KALISPELL, Mont. -

Flathead history buffs are counting on a spring fundraiser to help keep Kalispell’s Conrad Mansion running.

Spokane architect Kirtland Cutter designed the 1,300-square-foot mansion. Workers completed it in 1895.

The house sits on three acres and its 26 open rooms are filled with Conrad family heirlooms

To many in Flathead County, the Conrad Mansion is a treasure, but in order to keep it operating, the mansion relies on fundraising.

"Death by Chocolate is very important for us. It kind of kicks off our season. It helps give us the operating expenses to help carry us through the summer," said Conrad Mansion Executive Director Gennifer Sauter.

Death by Chocolate is a live, interactive murder mystery.

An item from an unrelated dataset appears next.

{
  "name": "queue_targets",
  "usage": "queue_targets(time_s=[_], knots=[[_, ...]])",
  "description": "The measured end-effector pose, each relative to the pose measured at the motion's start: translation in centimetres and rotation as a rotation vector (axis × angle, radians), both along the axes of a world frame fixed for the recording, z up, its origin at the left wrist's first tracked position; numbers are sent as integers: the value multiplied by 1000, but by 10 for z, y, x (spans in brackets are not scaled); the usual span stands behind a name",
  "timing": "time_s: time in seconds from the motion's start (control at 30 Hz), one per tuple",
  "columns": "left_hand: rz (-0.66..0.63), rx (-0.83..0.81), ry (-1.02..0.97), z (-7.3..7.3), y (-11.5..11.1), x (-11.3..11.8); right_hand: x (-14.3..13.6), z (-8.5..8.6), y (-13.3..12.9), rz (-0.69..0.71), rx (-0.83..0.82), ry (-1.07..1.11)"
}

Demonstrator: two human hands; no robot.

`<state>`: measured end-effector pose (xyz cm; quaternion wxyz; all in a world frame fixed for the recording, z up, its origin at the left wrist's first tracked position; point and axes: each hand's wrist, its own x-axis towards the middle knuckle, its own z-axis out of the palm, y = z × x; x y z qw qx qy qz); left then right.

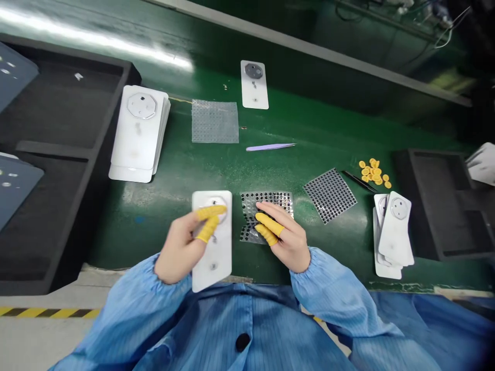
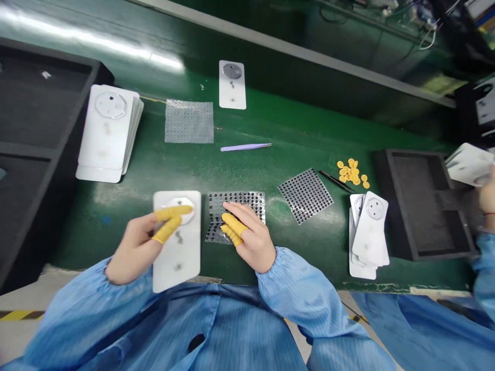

The event is happening this Friday and Saturday. Proceeds from the fundraiser will go to restoration.

"We're hoping that we get enough proceeds throughout this fundraiser to fix those interior things that people don't see. Possibly getting a new boiler, possibly replacing the roof bladder on the veranda upstairs on the third floor," said Sauter.

Last Christmas, the Conrad Mansion decided to abandon its annual Christmas bazaar. It was a big money maker, but organizers figured it cost too much in wear and tear on the mansion. After all, 1,000-plus people went through the mansion every day.

They are now looking at alternate fundraising ideas.

"We are looking at replacing the holiday bazaar, but we have not come up with that golden theme yet on what we want to do," said Sauter.  

With the Death by Chocolate event now being a major source for proceeds, the actors realize how important this fundraiser is for the mansion.

"Absolute no-brainer to make sure the mansion is taking care of and the perpetuity," said Lane Smith, who is a writer and actor in the Death by Chocolate event.

It's hoped this fundraiser will bring in $10,000 to $15,000 -- not enough to keep the place running all year, but it's a start.

Kalispell founder Charles Conrad, who built the mansion, also established the Conrad National Bank. His youngest daughter, Alicia, lived in the mansion until 1964. In 1974, she donated it to the city of Kalispell.